As any of you that have been to a concert with me recently have seen, I have become something of a hearing protection fanatic. Back in my younger days I would go to rock shows, leave with ringing ears, be fine by the next morning, and think nothing of it. Unfortunately these days I have realized that anytime my ears end up ringing it takes much longer for it to go away.
This was highlighted last April when Casey, Teddy, and I went up to Atlanta to see the Butch Walker show at The Tabernacle. The show was great, around 3 1/2 hours of entertainment from 3 different bands. Butch Walker put on an amazing show (as always), but the sound was way too loud (and not a great mix either for us in the balcony, but I have heard since that this is pretty common at the Tabernacle). After we left, everyone had ringing ears (medically known as tinnitis). The ears of the two kids (Casey and Teddy) were fine by lunchtime the next day. For me, the ringing did not go away until the afternoon of the day after the day after.

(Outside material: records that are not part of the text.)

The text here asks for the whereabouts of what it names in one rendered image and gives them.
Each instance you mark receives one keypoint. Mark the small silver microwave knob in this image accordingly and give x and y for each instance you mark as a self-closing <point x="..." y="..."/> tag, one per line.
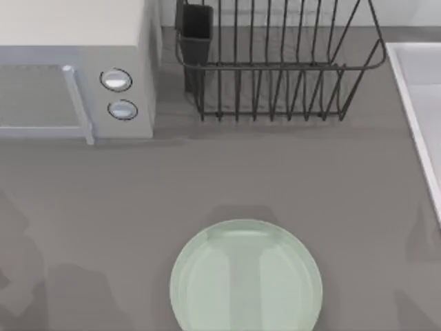
<point x="122" y="110"/>

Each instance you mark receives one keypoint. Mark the pale green plate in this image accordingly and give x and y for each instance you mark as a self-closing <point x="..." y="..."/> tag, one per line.
<point x="246" y="276"/>

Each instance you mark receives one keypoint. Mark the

So 12 hours to recover for the kids, 36 hours for grandpa (me).
In addition to my steady string of concert experiences, I have also been playing with some friends in a loud rock band once a month. With all of these potential assaults on my ears, you can see how I might start getting a bit more concerned with my longterm hearing.

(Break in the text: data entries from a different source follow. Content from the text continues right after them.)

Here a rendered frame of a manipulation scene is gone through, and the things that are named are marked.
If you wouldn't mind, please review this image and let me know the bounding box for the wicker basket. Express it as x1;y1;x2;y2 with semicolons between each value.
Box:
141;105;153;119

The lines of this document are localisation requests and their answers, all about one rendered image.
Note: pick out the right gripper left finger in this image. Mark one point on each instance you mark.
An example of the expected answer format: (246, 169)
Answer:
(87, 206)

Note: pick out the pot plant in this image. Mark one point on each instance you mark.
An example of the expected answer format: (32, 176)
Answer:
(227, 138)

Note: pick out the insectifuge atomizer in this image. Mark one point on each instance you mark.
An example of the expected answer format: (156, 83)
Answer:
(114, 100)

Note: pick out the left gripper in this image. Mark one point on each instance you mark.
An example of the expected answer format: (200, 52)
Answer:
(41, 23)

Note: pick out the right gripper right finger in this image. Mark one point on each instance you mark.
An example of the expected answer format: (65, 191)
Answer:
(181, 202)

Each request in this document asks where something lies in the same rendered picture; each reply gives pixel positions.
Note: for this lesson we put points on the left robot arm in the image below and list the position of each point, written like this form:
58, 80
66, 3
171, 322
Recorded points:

The foam earplugs are handy because they are super cheap (purchased in bulk they can be as little as $0.06 per pair) and are disposable. So you use them, toss them, grab another set. The average foam earplug will reduce the volume by 20-30 decibels which is fantastic and fits well with loud rocks shows. The problem with these in regard to music is that they cut much more drastically the higher frequencies than the lower ones. So you could put in your foam earplugs and then no longer be able to hear the singer or the blazing guitar solos.
Reusable earplugs (such as the Etymotic ER-20’s pictured here)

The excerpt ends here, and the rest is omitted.